◆ **Your assignment**: Write out the entries below exactly as they stand. Skip every image.

(Beginning of The data)

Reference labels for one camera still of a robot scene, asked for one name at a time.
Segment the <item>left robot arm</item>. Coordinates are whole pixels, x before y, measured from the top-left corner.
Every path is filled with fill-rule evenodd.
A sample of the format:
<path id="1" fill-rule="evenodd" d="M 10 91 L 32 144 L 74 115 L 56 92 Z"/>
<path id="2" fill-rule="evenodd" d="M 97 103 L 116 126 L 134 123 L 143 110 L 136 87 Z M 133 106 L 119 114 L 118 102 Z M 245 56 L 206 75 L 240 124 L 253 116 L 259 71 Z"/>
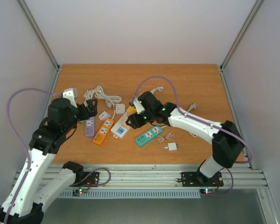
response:
<path id="1" fill-rule="evenodd" d="M 96 99 L 73 106 L 67 98 L 56 98 L 48 107 L 48 115 L 34 131 L 28 157 L 19 178 L 6 201 L 0 206 L 0 222 L 4 224 L 39 224 L 45 211 L 70 185 L 84 182 L 84 167 L 69 161 L 58 175 L 39 190 L 42 177 L 68 139 L 66 136 L 77 123 L 97 115 Z"/>

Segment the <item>yellow cube socket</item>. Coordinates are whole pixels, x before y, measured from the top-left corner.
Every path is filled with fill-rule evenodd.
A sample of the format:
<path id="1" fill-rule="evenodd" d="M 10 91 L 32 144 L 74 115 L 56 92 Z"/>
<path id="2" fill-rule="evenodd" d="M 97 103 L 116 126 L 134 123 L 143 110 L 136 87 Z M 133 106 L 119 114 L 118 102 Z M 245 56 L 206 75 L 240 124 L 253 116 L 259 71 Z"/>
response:
<path id="1" fill-rule="evenodd" d="M 126 112 L 127 112 L 128 114 L 134 114 L 134 113 L 137 112 L 137 110 L 136 110 L 135 107 L 129 106 L 129 107 L 127 108 Z"/>

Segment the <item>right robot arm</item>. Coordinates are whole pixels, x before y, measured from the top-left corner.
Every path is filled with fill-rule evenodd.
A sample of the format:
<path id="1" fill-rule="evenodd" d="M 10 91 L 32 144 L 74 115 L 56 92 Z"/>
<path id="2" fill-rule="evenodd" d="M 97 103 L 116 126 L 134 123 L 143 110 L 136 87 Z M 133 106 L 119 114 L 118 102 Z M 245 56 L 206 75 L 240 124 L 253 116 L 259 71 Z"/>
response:
<path id="1" fill-rule="evenodd" d="M 136 112 L 128 116 L 126 124 L 133 129 L 156 122 L 180 128 L 211 144 L 212 155 L 196 171 L 196 179 L 202 186 L 209 184 L 220 170 L 231 168 L 244 148 L 242 138 L 231 121 L 219 123 L 203 119 L 173 103 L 162 104 L 149 91 L 134 99 L 132 105 Z"/>

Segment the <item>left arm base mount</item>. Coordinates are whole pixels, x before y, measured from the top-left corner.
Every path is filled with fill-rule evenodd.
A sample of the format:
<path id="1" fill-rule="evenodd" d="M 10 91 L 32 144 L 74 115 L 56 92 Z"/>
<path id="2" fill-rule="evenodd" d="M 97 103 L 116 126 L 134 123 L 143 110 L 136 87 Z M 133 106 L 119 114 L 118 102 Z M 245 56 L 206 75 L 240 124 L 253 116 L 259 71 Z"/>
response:
<path id="1" fill-rule="evenodd" d="M 98 171 L 93 172 L 91 175 L 90 172 L 84 172 L 83 181 L 79 183 L 79 186 L 83 187 L 97 187 L 99 184 L 100 173 Z"/>

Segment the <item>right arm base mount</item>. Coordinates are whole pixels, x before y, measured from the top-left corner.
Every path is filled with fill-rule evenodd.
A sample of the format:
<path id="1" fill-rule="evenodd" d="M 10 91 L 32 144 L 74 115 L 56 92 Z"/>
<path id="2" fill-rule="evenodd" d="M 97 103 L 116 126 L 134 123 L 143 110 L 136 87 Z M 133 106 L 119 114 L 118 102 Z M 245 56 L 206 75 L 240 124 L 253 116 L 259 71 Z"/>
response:
<path id="1" fill-rule="evenodd" d="M 181 178 L 178 179 L 183 187 L 222 187 L 223 178 L 220 172 L 216 172 L 212 178 L 198 175 L 197 172 L 181 172 Z"/>

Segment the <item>beige cube socket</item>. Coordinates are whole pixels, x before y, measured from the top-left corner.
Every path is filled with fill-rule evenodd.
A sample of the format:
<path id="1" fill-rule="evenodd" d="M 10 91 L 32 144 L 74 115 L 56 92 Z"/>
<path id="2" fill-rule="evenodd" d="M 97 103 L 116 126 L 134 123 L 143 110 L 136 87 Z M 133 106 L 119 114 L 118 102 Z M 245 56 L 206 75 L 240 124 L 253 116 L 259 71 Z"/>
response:
<path id="1" fill-rule="evenodd" d="M 131 122 L 129 119 L 127 119 L 125 122 L 124 122 L 125 126 L 127 127 L 127 129 L 130 129 L 131 128 Z"/>

(End of The data)

◆ **Problem solution**:
Reference labels for one camera still of a robot scene, asked for one name at a time.
Segment the <item>left robot arm</item>. Coordinates are whole pixels, x before y, measured from the top-left corner.
Every path is filled with fill-rule evenodd.
A sample of the format:
<path id="1" fill-rule="evenodd" d="M 10 91 L 32 144 L 74 115 L 56 92 Z"/>
<path id="2" fill-rule="evenodd" d="M 97 103 L 116 126 L 134 123 L 143 110 L 136 87 Z M 133 106 L 119 114 L 118 102 Z M 245 56 L 206 75 L 240 124 L 253 116 L 259 71 Z"/>
response:
<path id="1" fill-rule="evenodd" d="M 96 99 L 73 106 L 67 98 L 56 98 L 48 107 L 48 115 L 34 131 L 28 157 L 19 178 L 6 201 L 0 206 L 0 222 L 4 224 L 39 224 L 45 211 L 70 185 L 84 182 L 84 167 L 69 161 L 58 175 L 39 190 L 42 177 L 68 139 L 66 136 L 77 123 L 97 115 Z"/>

Segment the <item>yellow cube socket</item>. Coordinates are whole pixels, x before y, measured from the top-left corner.
Every path is filled with fill-rule evenodd.
A sample of the format:
<path id="1" fill-rule="evenodd" d="M 10 91 L 32 144 L 74 115 L 56 92 Z"/>
<path id="2" fill-rule="evenodd" d="M 97 103 L 116 126 L 134 123 L 143 110 L 136 87 Z M 133 106 L 119 114 L 118 102 Z M 245 56 L 206 75 L 240 124 L 253 116 L 259 71 Z"/>
response:
<path id="1" fill-rule="evenodd" d="M 126 112 L 127 112 L 128 114 L 134 114 L 134 113 L 137 112 L 137 110 L 136 110 L 135 107 L 129 106 L 129 107 L 127 108 Z"/>

Segment the <item>right robot arm</item>. Coordinates are whole pixels, x before y, measured from the top-left corner.
Every path is filled with fill-rule evenodd.
A sample of the format:
<path id="1" fill-rule="evenodd" d="M 10 91 L 32 144 L 74 115 L 56 92 Z"/>
<path id="2" fill-rule="evenodd" d="M 97 103 L 116 126 L 134 123 L 143 110 L 136 87 Z M 133 106 L 119 114 L 118 102 Z M 245 56 L 206 75 L 240 124 L 253 116 L 259 71 Z"/>
response:
<path id="1" fill-rule="evenodd" d="M 136 112 L 128 116 L 126 124 L 133 129 L 156 122 L 180 128 L 211 144 L 212 155 L 196 171 L 196 179 L 202 186 L 209 184 L 220 170 L 231 168 L 244 148 L 242 138 L 231 121 L 219 123 L 203 119 L 173 103 L 162 104 L 149 91 L 134 99 L 132 105 Z"/>

Segment the <item>left arm base mount</item>. Coordinates are whole pixels, x before y, measured from the top-left corner.
Every path is filled with fill-rule evenodd.
A sample of the format:
<path id="1" fill-rule="evenodd" d="M 10 91 L 32 144 L 74 115 L 56 92 Z"/>
<path id="2" fill-rule="evenodd" d="M 97 103 L 116 126 L 134 123 L 143 110 L 136 87 Z M 133 106 L 119 114 L 118 102 Z M 245 56 L 206 75 L 240 124 L 253 116 L 259 71 Z"/>
response:
<path id="1" fill-rule="evenodd" d="M 98 171 L 93 172 L 91 175 L 90 172 L 84 172 L 83 181 L 79 183 L 79 186 L 83 187 L 97 187 L 99 184 L 100 173 Z"/>

Segment the <item>right arm base mount</item>. Coordinates are whole pixels, x before y, measured from the top-left corner.
Every path is filled with fill-rule evenodd.
A sample of the format:
<path id="1" fill-rule="evenodd" d="M 10 91 L 32 144 L 74 115 L 56 92 Z"/>
<path id="2" fill-rule="evenodd" d="M 97 103 L 116 126 L 134 123 L 143 110 L 136 87 Z M 133 106 L 119 114 L 118 102 Z M 245 56 L 206 75 L 240 124 L 253 116 L 259 71 Z"/>
response:
<path id="1" fill-rule="evenodd" d="M 181 178 L 178 179 L 183 187 L 222 187 L 223 178 L 220 172 L 216 172 L 212 178 L 198 175 L 197 172 L 181 172 Z"/>

Segment the <item>beige cube socket</item>. Coordinates are whole pixels, x before y, measured from the top-left corner.
Every path is filled with fill-rule evenodd.
A sample of the format:
<path id="1" fill-rule="evenodd" d="M 10 91 L 32 144 L 74 115 L 56 92 Z"/>
<path id="2" fill-rule="evenodd" d="M 97 103 L 116 126 L 134 123 L 143 110 L 136 87 Z M 133 106 L 119 114 L 118 102 Z M 245 56 L 206 75 L 240 124 L 253 116 L 259 71 Z"/>
response:
<path id="1" fill-rule="evenodd" d="M 131 122 L 129 119 L 127 119 L 125 122 L 124 122 L 125 126 L 127 127 L 127 129 L 130 129 L 131 128 Z"/>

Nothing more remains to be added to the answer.